Oczywiście w zabudowanym nie zwalniam do 50, ale jadę np 60-65. To wydłuża drogę hamowania, ale i tak daje większe szanse niż przy 90.
To, że stan drogi pozwala jechać np. 120 to nie oznacza, że można mrugać i trąbić na tych co jadą zgodnie z przepisami. Jak ktoś ma ochotę jechać szybciej - droga wolna, może mnie wyprzedzić. Przy zwykłej dwupasmówce (po jednym pasie w każdą stronę) ustępuję tylko tym, którzy widzę, że chcieliby jechać szybciej, ale są wobec mnie kulturalni (nie trąbią, nie świecą mi długimi). I takich puszczam (w sensie zjeżdżam trochę na pobocze). Przy dwóch pasach w jednym kierunku, jadę prawym.

Poza tym warto sobie uświadomić, że najwięcej wypadków zdarza się z pośpiechu, zmęczenia i braku wyobraźni.

"życie jest jak bieg na 100m, im bardziej sie spieszysz, tym szybciej znajdziesz się na mecie"

Agunia - 16-04-2009, 08:41

No i wyszło na to że sie zgadzamy :) Nie trąbie buhaha :D aby mi z drogi zjechali ... a długich używam na trasie gdy jade przykładowo 180 i przede mna jedzie ktos wolniej nie czekam az sie do niego zblize i bede musiala hamować tylko juz wczesniej mu puszczam swiatelko zeby zjechał co bym nie musiala za chwile zwalniac i znow przyspieszać.
Natomiast o 120 mówiłam o drogach 2-u trzy pasmowych w miastach, trasowe takie jakby. Mam nadzieje ze nie wziełaś mnie za wariata co daje długimi i trąbi na kogos kto jedzie 60 na jakiejs uliczce gdzie osiedle czy tez szkoła, czesto jezdze skrotowo taka malenka uliczka... czesto tam dzieci graja na ulicy w pilke i takie tam... więc mam świadomośc co sie moze dziać :)

Takie małe sprostowanie. Acha no i widzisz Ty jeździsz prawie przepisowo, że tak powiem, przyznajesz sie do tego ze jezdzisz prawym i to jest zaje***, bo inni nie zwracaja uwagi na to na którym pasie jada w ogóle..

Kolin - 16-04-2009, 09:01

No to teraz buzi sobie dajcie i idziemy podzikać autami na miasto :razz:

Ja mam też takie zdanie, żę Idiotów nie brakuje w samochodach jak i na motorach.

michuflk - 16-04-2009, 15:45

Widzę że wrzucacie wszystkich do jednego worka. Nie wszyscy jeżdżą tak samo, wiem to po sobie i po bracie. Jeździł on motocyklem który miał 2,9 s. do 100km/h.

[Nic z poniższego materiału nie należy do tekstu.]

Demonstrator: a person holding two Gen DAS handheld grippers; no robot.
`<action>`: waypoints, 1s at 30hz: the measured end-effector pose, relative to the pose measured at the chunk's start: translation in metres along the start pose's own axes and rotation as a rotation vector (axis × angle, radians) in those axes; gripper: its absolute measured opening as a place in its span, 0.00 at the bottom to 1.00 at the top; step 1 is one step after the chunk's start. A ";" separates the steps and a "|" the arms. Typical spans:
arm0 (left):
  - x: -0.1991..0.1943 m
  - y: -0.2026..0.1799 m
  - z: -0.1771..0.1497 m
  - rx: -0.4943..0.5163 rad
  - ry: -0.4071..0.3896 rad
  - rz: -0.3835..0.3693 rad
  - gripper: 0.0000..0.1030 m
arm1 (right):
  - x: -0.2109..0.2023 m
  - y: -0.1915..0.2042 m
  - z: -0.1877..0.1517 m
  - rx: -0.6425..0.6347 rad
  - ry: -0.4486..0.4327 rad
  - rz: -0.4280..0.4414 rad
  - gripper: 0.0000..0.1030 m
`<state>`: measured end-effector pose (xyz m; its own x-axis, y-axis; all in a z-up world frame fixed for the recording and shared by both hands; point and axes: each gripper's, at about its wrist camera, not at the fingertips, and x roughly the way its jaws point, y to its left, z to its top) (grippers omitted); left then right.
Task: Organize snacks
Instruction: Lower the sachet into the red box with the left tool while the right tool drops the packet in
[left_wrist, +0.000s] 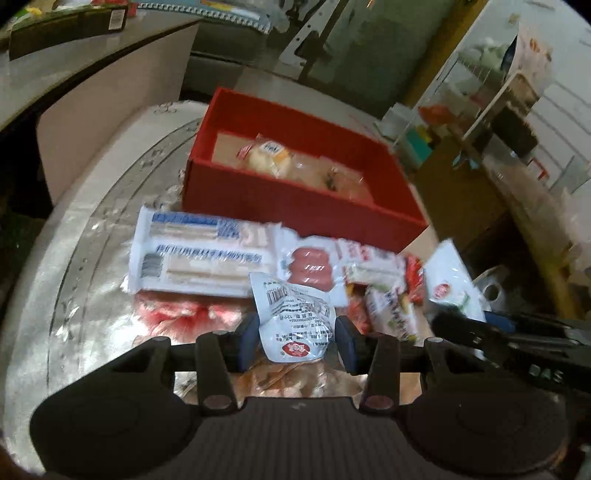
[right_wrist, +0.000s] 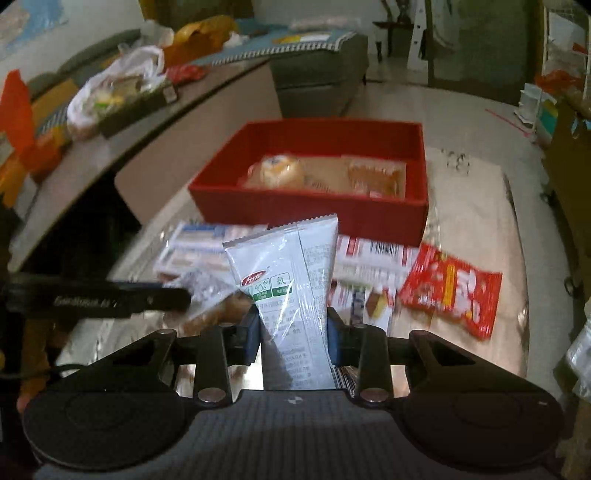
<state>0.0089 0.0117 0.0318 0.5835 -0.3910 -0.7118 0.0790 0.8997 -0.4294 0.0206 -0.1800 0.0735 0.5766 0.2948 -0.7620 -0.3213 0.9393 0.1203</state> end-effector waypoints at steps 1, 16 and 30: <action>-0.002 -0.001 0.003 -0.006 -0.011 -0.012 0.37 | 0.000 -0.001 0.004 0.004 -0.011 0.001 0.41; 0.035 -0.012 0.095 0.023 -0.179 0.009 0.37 | 0.046 -0.022 0.081 0.074 -0.139 -0.039 0.41; 0.114 -0.009 0.116 0.111 -0.135 0.174 0.39 | 0.120 -0.045 0.109 0.070 -0.112 -0.171 0.47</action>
<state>0.1685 -0.0184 0.0192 0.6983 -0.2050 -0.6858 0.0516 0.9700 -0.2374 0.1863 -0.1679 0.0455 0.6994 0.1440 -0.7001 -0.1610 0.9861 0.0420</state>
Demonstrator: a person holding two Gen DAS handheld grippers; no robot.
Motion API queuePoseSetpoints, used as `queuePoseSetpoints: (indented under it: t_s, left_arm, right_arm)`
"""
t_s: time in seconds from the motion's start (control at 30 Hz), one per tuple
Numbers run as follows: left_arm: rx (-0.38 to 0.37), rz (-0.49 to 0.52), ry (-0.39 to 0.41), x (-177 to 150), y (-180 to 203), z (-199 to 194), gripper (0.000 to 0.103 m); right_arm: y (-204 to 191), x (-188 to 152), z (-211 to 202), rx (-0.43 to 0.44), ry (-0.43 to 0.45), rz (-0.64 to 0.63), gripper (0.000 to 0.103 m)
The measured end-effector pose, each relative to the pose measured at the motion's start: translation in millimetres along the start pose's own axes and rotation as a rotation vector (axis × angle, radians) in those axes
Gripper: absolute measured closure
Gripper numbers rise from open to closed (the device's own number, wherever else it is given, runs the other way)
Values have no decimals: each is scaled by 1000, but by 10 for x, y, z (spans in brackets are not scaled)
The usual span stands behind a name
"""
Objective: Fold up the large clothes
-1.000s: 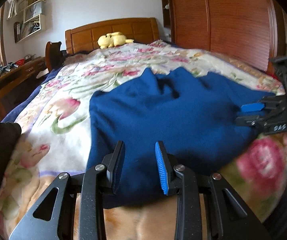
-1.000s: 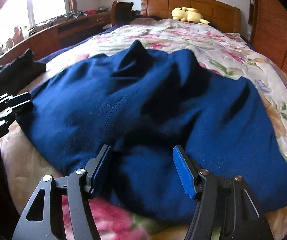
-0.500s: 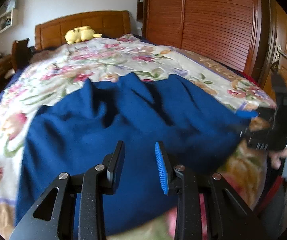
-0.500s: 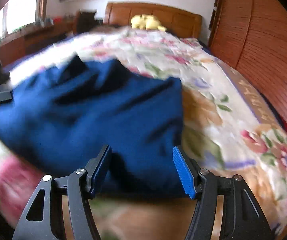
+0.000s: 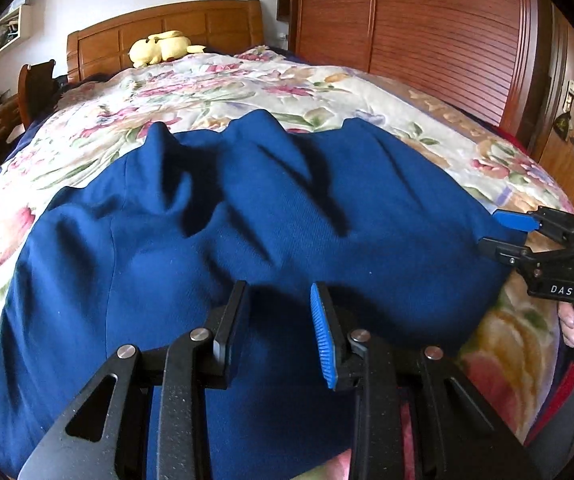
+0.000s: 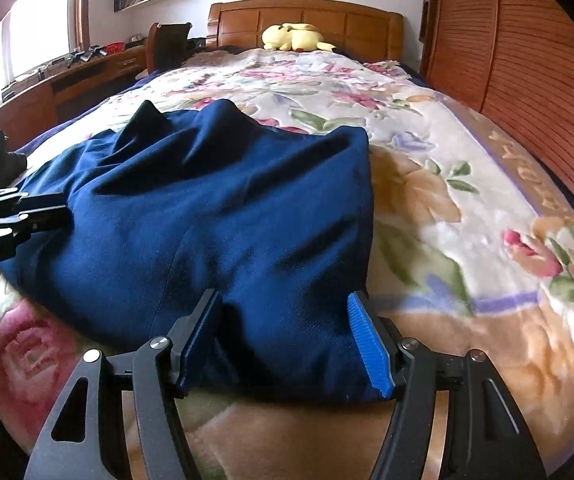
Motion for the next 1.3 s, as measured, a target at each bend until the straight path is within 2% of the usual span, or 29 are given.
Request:
queuePoseSetpoints:
  t_s: [0.2,0.53,0.73,0.83,0.93,1.1,1.3]
  left_arm:
    - [-12,-16,13,-27,-15,26,71]
    - [-33,-22,38,-58,-30,7,71]
    - [-14,-4,24,-74,-54,-155,71]
    - [19,-3,57,-132,-195,-421,71]
    - [31,-45,46,-264,-420,-616,71]
    - [71,-87,36,-422,-746,-815,71]
    - [112,-82,32,-502,-983,-967,71]
  right_arm:
    - [158,24,-237,-97,55,63,29]
    - [181,-109,75,48,-78,181,26]
    - [212,-125,103,113,-98,220,26]
    - [198,-121,107,110,-100,210,26]
    - [202,-122,127,112,-102,211,26]
    - [201,-130,126,113,-103,215,26]
    - [207,-128,129,111,-102,211,26]
Point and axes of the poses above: each gripper's, at about its wrist camera, not at the fingertips, and z roughly the way its jaws point, y to its right, x to its top, the point moved 10 cm from there along z, roughly the way its jaws point, and after that the axes turned 4 degrees about -z, right-handed, at the moved point
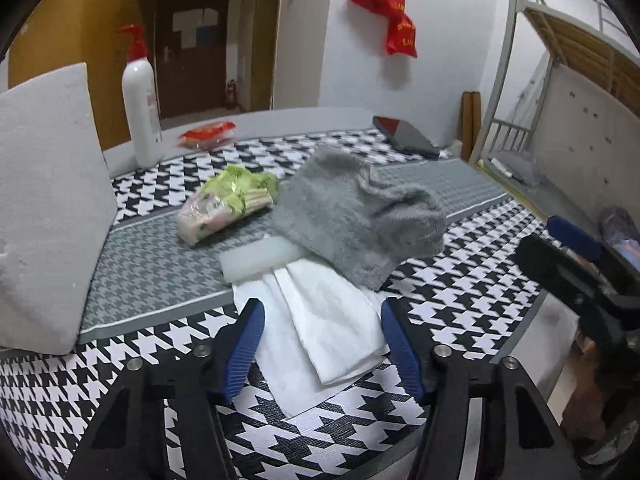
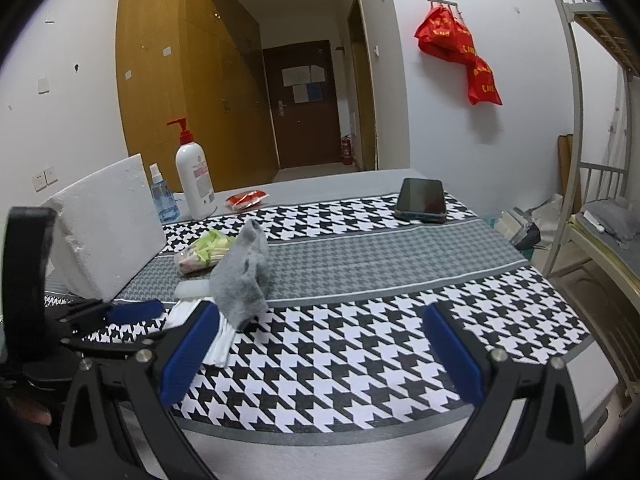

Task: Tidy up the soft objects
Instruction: 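Lower the left gripper onto the white tissue and close on it, then lift the white tissue with the left gripper while the right gripper closes on the grey sock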

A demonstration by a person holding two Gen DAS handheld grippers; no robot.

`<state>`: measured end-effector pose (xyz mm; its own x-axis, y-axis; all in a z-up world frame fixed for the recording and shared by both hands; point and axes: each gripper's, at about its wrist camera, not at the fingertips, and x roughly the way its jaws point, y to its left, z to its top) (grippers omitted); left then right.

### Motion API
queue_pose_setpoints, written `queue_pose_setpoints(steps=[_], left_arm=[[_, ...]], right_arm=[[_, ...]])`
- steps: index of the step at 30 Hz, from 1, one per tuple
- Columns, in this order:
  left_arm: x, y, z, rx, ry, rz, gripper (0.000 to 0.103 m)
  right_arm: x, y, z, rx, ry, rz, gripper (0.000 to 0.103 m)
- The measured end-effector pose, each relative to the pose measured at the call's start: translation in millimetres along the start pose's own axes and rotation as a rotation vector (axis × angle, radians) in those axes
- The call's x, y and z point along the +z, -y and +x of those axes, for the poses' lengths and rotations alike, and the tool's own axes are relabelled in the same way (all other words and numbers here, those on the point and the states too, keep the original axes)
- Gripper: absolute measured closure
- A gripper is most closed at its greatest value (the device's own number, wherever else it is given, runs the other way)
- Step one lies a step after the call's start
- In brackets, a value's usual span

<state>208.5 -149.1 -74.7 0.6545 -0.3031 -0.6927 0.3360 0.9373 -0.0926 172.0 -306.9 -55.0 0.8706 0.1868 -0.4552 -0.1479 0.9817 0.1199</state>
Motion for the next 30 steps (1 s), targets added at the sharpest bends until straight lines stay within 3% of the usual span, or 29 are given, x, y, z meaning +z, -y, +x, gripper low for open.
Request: queue_pose_setpoints(steps=[3,10,14,17,23,30], left_arm=[[-1,0,9,0.020,-0.040,0.000,0.050],[-1,3,13,0.087,-0.053,0.025,0.060],[2,-2,14,0.098,-0.056,0.012,0.085],[2,-5,13,0.089,-0.058,0.009,0.092],[-2,-4,3,0.017,-0.045,0.025,0.093],[-2,-4,-24,-0.011,0.042,0.061,0.093]], right_arm=[[1,0,0,0.016,-0.007,0.003,0.000],[1,-2,0,0.041,-0.005,-0.002,0.000],[1,-4,3,0.046,-0.013,-0.004,0.000],[4,-6,3,0.055,-0.014,-0.003,0.000],[8,-16,8,0.068,-0.018,-0.032,0.000],[10,-21,11,0.081,-0.028,-0.040,0.000]])
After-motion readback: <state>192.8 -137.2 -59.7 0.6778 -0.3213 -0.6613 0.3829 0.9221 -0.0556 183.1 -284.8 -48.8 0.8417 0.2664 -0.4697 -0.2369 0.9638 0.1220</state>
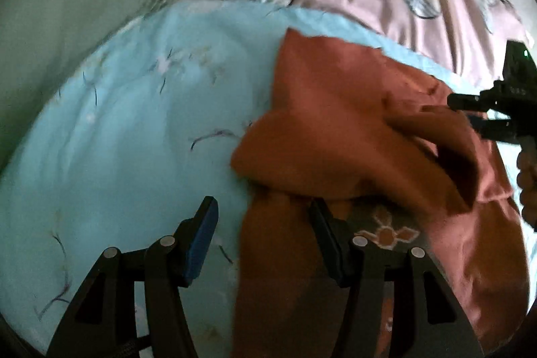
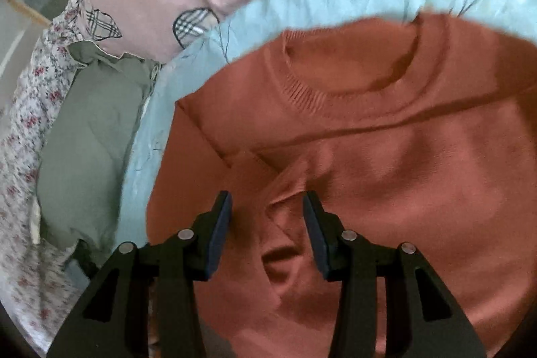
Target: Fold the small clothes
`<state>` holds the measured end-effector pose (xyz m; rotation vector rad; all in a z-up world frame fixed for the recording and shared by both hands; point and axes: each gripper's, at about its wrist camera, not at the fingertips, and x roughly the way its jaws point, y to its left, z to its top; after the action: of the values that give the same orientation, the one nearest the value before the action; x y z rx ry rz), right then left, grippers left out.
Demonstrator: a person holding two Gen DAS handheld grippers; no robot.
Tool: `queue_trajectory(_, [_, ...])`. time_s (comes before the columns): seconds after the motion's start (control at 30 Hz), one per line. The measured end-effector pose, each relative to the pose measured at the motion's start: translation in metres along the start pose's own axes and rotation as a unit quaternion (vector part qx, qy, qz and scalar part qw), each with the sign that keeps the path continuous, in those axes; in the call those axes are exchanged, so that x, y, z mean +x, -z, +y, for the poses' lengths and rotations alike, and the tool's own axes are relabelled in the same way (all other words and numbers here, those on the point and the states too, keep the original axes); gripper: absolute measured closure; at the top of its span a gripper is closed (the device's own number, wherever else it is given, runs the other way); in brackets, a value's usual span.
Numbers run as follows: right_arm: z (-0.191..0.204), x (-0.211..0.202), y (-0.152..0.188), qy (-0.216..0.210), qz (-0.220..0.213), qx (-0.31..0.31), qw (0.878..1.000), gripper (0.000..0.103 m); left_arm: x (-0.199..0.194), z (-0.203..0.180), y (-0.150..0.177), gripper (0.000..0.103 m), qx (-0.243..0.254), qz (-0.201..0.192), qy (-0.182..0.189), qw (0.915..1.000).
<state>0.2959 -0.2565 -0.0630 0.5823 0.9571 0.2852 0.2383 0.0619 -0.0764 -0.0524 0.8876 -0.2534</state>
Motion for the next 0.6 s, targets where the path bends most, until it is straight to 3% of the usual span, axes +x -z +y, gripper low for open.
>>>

I sam mówił że nie przekracza 120, i wiem o tym bo nie raz z nim jeździłem. To prawda że większość jest taka że jeździ ile fabryka dała, ale to nie wszyscy. Żeby poznać sytuację każdy z was musiałby przesiąść się na motor i pojeździć miesiąc. Motocykle, nawet prawnie mają możliwość jazdy szybciej, około 10km/h więcej niż samochód, wiem bo całkiem niedawno zrobiłem prawo jazdy na A i B. To nie oznacza że mają to przeginać, bo większość wypadków na motocyklu jest spowodowana nadmierną prędkością, ale starajmy się uważać. Filmik który był wklejony pokazuje "szaleńca", ilu z nich jedzie spokojnie, po woli? Większość. Tyle.
Opoya - 16-04-2009, 16:12

Słusznie, nigdy nie można generalizować... trzeba pamiętać, że brak wyobraźni u motocyklisty jest dużo groźniejszy (dla niego), niż brak wyobraźni u kierowcy samochodu.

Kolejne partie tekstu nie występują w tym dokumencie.